Jeff Catlin, Lexalytics CEO: NLP and text analytics will become a bigger part of RPA solutions: Both Forrester and Gartner report that many RPA vendors are lagging behind in supporting trending text analytics use cases, lack capabilities with “unstructured document use cases” involving PDFs and have trouble fitting text analytics/NLP components into their larger environment. As companies automate larger and larger processes, NLP vendors offering viable solutions that meet RPA requirements—such as on-premises/hybrid cloud options, easy-to-integrate APIs, customizability and quick ROI—will rush in to fill the void.

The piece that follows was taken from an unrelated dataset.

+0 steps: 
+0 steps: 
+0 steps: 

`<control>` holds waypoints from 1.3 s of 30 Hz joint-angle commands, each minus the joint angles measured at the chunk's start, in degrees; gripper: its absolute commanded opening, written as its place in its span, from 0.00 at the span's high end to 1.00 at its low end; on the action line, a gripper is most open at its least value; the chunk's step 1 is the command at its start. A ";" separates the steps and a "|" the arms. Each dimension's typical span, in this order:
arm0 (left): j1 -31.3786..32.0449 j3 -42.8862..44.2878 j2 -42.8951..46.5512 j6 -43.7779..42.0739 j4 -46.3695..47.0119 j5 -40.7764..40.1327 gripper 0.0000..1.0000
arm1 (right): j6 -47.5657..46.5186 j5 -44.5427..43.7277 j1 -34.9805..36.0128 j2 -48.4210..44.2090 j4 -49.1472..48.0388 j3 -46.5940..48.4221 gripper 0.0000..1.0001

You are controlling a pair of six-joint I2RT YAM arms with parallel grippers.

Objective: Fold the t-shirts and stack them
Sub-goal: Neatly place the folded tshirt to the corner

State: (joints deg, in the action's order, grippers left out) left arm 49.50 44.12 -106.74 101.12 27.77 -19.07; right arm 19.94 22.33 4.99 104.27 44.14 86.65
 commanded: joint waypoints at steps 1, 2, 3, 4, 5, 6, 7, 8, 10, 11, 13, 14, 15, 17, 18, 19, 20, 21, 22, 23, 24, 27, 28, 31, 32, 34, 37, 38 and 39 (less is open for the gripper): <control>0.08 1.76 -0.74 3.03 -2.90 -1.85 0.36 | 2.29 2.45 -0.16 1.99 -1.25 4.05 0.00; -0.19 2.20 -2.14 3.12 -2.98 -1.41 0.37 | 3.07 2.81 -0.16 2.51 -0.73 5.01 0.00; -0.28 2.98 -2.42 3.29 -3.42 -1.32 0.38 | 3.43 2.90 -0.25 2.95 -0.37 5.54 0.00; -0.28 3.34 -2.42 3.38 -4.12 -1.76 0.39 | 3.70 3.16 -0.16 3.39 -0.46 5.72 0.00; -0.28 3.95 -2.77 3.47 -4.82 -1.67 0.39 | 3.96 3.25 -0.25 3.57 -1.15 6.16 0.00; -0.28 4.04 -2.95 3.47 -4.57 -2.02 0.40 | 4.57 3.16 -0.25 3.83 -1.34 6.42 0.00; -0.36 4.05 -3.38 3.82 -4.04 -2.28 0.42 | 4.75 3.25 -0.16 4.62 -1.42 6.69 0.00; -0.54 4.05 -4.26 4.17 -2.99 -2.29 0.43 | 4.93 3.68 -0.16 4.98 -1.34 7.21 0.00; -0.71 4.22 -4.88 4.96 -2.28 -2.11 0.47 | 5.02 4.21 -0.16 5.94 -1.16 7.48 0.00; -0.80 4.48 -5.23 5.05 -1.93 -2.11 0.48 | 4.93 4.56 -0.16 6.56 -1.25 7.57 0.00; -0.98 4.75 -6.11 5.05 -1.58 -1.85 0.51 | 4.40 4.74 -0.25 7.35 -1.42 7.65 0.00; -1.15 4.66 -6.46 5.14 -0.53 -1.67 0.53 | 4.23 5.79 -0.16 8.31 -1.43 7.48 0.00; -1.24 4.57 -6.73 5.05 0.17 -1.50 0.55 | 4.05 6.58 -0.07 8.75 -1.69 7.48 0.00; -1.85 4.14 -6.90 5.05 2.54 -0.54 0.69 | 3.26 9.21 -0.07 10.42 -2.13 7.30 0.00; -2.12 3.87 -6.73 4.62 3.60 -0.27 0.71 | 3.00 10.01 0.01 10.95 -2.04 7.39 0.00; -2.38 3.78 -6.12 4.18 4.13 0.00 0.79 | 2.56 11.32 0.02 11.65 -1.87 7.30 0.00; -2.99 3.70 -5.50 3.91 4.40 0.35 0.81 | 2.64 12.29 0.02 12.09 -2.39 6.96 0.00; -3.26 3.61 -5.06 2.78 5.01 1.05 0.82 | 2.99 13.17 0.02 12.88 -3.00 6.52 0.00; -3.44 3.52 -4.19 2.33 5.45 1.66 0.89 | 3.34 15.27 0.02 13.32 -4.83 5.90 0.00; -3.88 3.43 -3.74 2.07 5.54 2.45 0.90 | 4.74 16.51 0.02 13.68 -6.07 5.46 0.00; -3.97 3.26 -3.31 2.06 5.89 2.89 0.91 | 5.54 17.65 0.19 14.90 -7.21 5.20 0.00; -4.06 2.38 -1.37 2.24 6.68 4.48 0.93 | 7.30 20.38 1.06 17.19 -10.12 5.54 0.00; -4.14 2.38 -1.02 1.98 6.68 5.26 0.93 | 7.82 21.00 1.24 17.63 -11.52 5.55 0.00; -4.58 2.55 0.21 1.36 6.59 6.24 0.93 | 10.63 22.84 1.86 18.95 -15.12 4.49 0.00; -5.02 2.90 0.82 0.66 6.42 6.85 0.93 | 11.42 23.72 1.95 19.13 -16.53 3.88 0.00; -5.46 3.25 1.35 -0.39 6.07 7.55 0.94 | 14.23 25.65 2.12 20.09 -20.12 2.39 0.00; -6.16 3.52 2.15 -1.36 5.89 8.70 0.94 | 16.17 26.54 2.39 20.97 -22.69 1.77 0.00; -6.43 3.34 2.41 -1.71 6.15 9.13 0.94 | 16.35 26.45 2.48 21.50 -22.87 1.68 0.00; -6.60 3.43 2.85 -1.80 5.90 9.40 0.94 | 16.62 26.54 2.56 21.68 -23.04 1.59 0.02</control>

Chad Meley, VP of Marketing at Teradata:—After a few successful AI pilots over the last couple years, enterprises will put a renewed focus on enterprise data management and integration, serving as a foundation to scale up to hundreds and thousands of narrowly defined AI use cases. Every sort of machine intelligence that surrounds us today is narrow AI. In 2020, a successful enterprise AI initiative will spawn hundreds if not thousands of use cases, each supported by a narrowly defined algorithm.
—There will be immense interest and adoption of “no-code analytics.” We’ve seen a steady democratization of advanced analytics by automating away certain laborious aspects such as feature engineering and model selection. But advanced analytics becomes truly pervasive when machine learning and other advanced procedural analytics becomes something that requires absolutely no coding or SQL skills. No-code analytics becomes embedded in workflows or invoked through simple drop-down menus. They won’t make coding obsolete in the analytics world, but will increase the number of use cases benefitting from analytics in large enterprises by a factor of 100.

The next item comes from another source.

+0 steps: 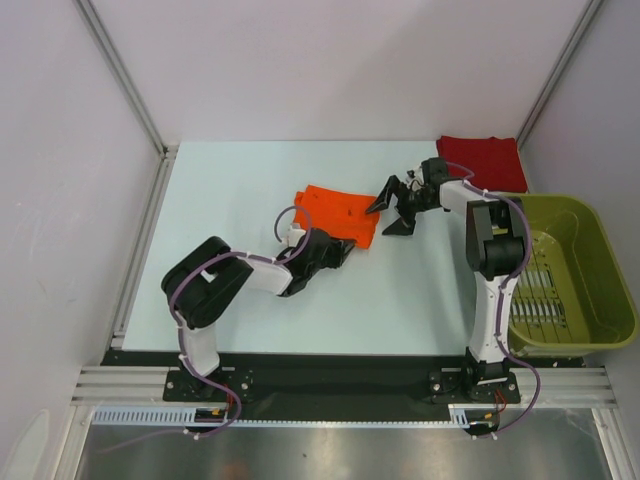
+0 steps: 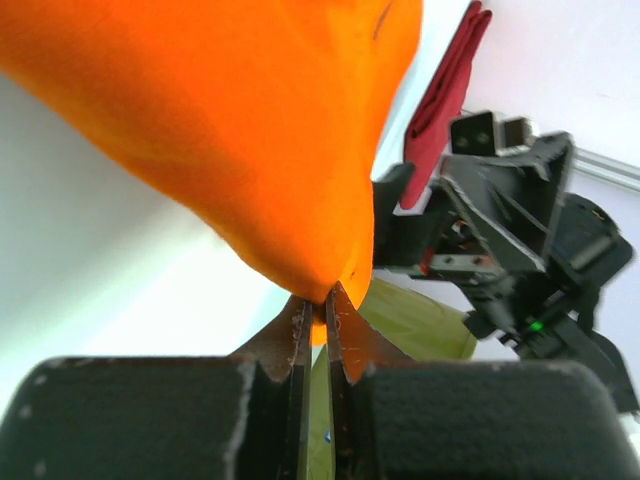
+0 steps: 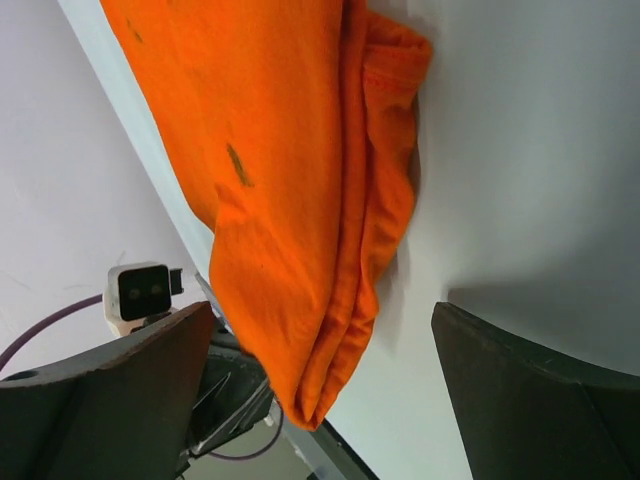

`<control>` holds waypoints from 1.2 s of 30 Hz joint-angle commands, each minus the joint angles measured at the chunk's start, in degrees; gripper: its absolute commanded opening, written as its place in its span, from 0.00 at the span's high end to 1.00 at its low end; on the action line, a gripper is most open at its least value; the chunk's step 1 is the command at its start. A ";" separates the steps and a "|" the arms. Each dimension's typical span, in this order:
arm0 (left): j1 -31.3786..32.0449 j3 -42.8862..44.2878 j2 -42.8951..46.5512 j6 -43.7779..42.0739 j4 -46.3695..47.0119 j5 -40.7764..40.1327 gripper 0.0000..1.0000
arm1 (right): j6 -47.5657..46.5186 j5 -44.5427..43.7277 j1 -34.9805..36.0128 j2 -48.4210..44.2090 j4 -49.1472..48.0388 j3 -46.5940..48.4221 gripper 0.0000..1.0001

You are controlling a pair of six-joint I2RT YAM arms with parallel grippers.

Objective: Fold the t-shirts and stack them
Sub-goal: Neatly place the folded tshirt to the corner

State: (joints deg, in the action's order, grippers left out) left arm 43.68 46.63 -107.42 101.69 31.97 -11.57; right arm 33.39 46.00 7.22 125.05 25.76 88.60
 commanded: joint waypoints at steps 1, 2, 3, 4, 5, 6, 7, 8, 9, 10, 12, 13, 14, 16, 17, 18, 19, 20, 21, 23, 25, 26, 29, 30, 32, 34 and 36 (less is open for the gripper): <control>-0.88 0.83 3.70 -2.55 1.61 2.17 0.94 | 3.52 3.04 0.42 1.15 -5.27 -0.53 0.02; -1.05 0.74 3.88 -2.64 1.70 2.43 0.94 | 4.22 2.96 0.68 1.50 -5.54 -0.53 0.03; -1.14 0.65 3.97 -2.64 1.78 2.61 0.94 | 4.58 2.96 0.77 1.86 -5.89 -0.70 0.04; -1.23 0.48 4.14 -2.55 2.05 2.70 0.94 | 4.84 2.87 0.95 2.12 -6.42 -0.62 0.05; -1.32 0.13 4.32 -2.29 2.83 2.87 0.94 | 5.63 2.78 1.21 2.38 -6.60 -0.53 0.06; -1.32 0.04 4.41 -2.20 3.01 3.05 0.94 | 5.98 2.69 1.30 3.08 -6.86 -0.53 0.09; -1.32 0.13 4.50 -2.28 3.10 3.31 0.95 | 6.42 2.35 1.30 3.44 -7.21 -0.44 0.09; -1.40 0.21 4.67 -2.63 3.19 3.49 0.94 | 7.12 2.43 1.39 3.70 -8.17 -0.88 0.10; -1.49 0.39 4.76 -2.90 3.19 3.75 0.94 | 8.87 2.60 1.48 3.88 -9.40 -1.23 0.10; -1.49 0.39 5.02 -2.99 3.02 3.92 0.94 | 9.85 2.61 1.48 4.14 -11.15 -1.58 0.11; -1.67 -0.40 5.37 -2.73 3.36 4.01 0.95 | 11.86 2.26 1.83 4.84 -11.96 -1.59 0.16; -1.76 -0.66 5.55 -2.64 3.80 4.28 0.94 | 12.66 2.17 1.83 5.02 -13.18 -1.59 0.17; -1.93 -1.01 5.81 -2.64 4.24 4.45 0.95 | 13.28 1.99 1.92 5.20 -13.71 -1.59 0.19; -2.02 -1.10 6.08 -2.90 4.42 4.89 0.94 | 14.69 1.12 2.09 5.64 -14.85 -1.23 0.22; -2.02 -1.28 6.17 -2.81 4.59 4.98 0.94 | 15.30 0.94 2.09 5.81 -15.38 -1.06 0.24; -2.02 -1.28 6.17 -2.73 4.86 5.16 0.94 | 15.91 0.67 2.18 5.99 -15.74 -0.54 0.30; -2.19 -1.45 6.17 -2.55 5.30 5.51 0.94 | 16.09 -0.02 2.27 6.16 -15.91 -0.18 0.34; -2.28 -1.98 6.17 -2.03 5.65 5.60 0.95 | 16.10 -0.21 2.36 6.17 -16.09 0.17 0.38; -2.37 -2.24 6.08 -1.85 6.26 5.77 0.94 | 15.83 -0.73 2.44 6.25 -15.74 1.22 0.47; -2.64 -2.77 5.73 -1.67 7.40 6.73 0.94 | 13.82 -1.78 2.44 6.43 -13.55 3.06 0.60; -2.99 -2.95 5.46 -1.84 8.81 7.61 0.95 | 9.96 -3.37 2.44 6.87 -9.08 6.92 0.69; -3.07 -3.12 5.29 -2.11 9.60 9.27 0.97 | 8.29 -3.81 2.44 7.39 -7.49 8.25 0.76; -3.78 -2.69 3.80 -2.98 11.80 13.84 0.97 | 2.75 -4.69 2.45 8.01 -2.83 12.99 0.97; -3.87 -2.77 3.53 -3.34 12.41 16.03 0.92 | 1.43 -5.73 2.44 8.10 0.05 14.40 1.00; -3.87 -2.51 3.88 -4.92 12.69 19.11 0.72 | -2.43 -7.67 2.53 8.27 4.36 17.83 1.00; -4.56 -1.12 4.23 -9.11 12.07 22.63 0.59 | -4.81 -8.82 2.53 8.28 6.66 20.20 1.00; -5.62 0.29 5.02 -13.16 8.93 27.62 0.55 | -8.68 -10.30 2.62 8.19 10.17 21.35 1.00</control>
State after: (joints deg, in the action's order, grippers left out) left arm 39.11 44.05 -104.29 95.53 39.99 6.44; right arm 32.42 39.75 10.11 132.86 28.69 106.52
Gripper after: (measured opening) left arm 0.436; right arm 0.047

Jeff Catlin, Lexalytics CEO: The biggest research advancements in AI will be theoretical: For the last five years applications of AI have run far ahead of our understanding of how this all works. With some big practical advances in the latter half of 2019, I predict we’re due for fewer world-beating algorithmic inventions and more progress on the theoretical side explaining why any of this works. The field has been moving quickly, so by the end of 2020 the balance will be shifting again with the theoretical work paving the way toward a new generation of algorithms.
Jeff Catlin, Lexalytics CEO: Less magic and more solutions: AI will have a good year and will solidify its position as the defining technology of the next decade. Providers seem to have wised up and are no longer pushing the Magical AI angle, and are instead pushing the correct message that AI can aid humans, making them faster and better at their jobs.
Muddu Sudhakar, CEO of Aisera.com:AIOPs will disrupt traditional IT/Cloud/DevOps: The core of DevOps is about improving agility and flexibility; AIOps offers the ability to help by automating key steps from development to production, predicting results in production, and automating response to changes in the production environment. Even as microservices, hybrid cloud, edge computing and IoT raise app complexity and increase the volume of logs to search for root causes, AIOps streamlines aggregating of data from multiple systems, while DevOps adds efficiency by integrating previously siloed systems. AIOps, like DevOps, spurs culture change because it requires looking system-wide rather than narrowing on specific technologies or infrastructure layers. It also requires a comfort level with high rates of automation.
Jeff Catlin, Lexalytics CEO: Self-driving … still a long way away: While AI in corporate settings will do really well, there will be a few spectacular failures of AI, most notably in the area of self-driving cars. Tesla’s new Smart Summon is quite impressive, but still has a way to go. Its widespread use by the Tesla community will result in lots of videos of slow-speed accidents where they run into cars, light poles and even people.